Ultimately I, Bartleby does balance out the self-reflexive gestures and its more conventionally dramatized “content.” “If I, scrivener, print a letter” also focuses on the death of the writer’s mother (the woman is again “I,” telling her own story), blending a consideration of color imagery with recollections of her mother and with an interpolated episode in which she loses a job. Here “I”’s preoccupation with writing and the otherwise dispersed references to apparent memories and life experiences come together to more firmly identify “I” as the protagonist of the book, even if an unorthodox and sometimes elusive presence. In “Scriptorium,” perhaps the most conventional and straightforward story in the collection, the writer/protagonist recounts childhood memories of her artist father, but this leads not to a melancholy meditation on loss. Instead the narrator relates her eventual estrangement from the father, when she realizes they “don’t speak the same language.” Again “life” is unavoidably implicated in “language.”

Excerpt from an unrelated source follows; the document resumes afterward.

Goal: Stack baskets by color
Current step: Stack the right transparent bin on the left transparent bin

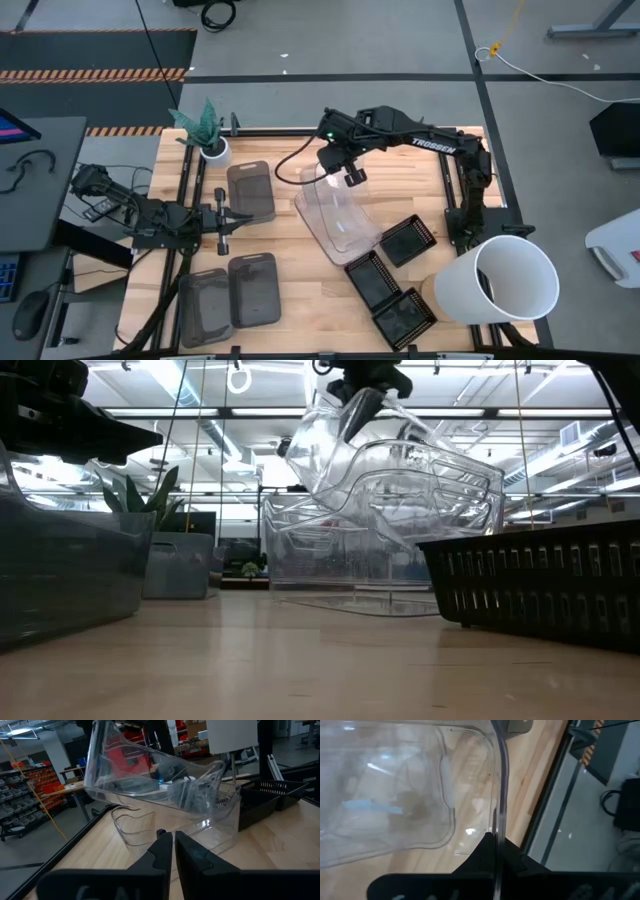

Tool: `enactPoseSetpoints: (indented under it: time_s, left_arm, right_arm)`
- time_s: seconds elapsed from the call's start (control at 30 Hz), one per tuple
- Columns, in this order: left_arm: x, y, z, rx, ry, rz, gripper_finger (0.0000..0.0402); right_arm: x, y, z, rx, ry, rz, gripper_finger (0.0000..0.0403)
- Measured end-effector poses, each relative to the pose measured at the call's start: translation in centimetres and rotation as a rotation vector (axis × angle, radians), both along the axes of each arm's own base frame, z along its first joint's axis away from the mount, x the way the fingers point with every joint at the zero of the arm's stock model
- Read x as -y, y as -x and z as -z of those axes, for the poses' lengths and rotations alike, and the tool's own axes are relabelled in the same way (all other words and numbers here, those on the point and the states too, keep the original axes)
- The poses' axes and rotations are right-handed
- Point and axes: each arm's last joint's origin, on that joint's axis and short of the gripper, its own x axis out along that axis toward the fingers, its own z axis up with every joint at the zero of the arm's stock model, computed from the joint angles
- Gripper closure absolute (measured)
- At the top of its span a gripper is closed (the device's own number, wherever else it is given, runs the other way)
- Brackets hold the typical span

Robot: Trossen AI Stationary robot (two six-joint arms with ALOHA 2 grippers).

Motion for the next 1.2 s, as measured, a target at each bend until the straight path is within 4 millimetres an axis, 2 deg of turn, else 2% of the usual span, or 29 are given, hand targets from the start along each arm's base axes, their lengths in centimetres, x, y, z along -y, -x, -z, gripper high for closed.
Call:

Two other stories in I, Bartleby are noteworthy as well. “The Real Fictional House of His Imagined Film Director” tells the story of Canadian novelist Malcolm Lowry and his second wife, writer Margerie Bonner, via the overlaps and echoes among their lives, as Lowry is headed to his ultimate alcoholic breakdown, and characters in their books (Lowry himself being a notoriously autobiographical writer). “Moccasin Box” focuses on 19th-century Canadian/First Nations writer and actress Pauline Johnson, whose lingering presence in and around the Vancouver landscape the narrator tracks. The story’s most conspicuous feature is its incorporation of photographs as a narrative accompaniment. Each of these stories clearly shows Quartermain’s interest in situating her own work in the context of specifically Canadian writing.

 I, Bartleby is the kind of book some readers undoubtedly could find disorienting in its initial reluctance to provide those markers we most associate with “short stories.” By the end, however, the book has made its own alternative, less commonplace strategies sufficiently recognizable that going back to the beginning and re-reading, especially given the book’s relative brevity (118 pages), can be a highly rewarding experience, as Quartermain’s achievement becomes even more distinctly visible.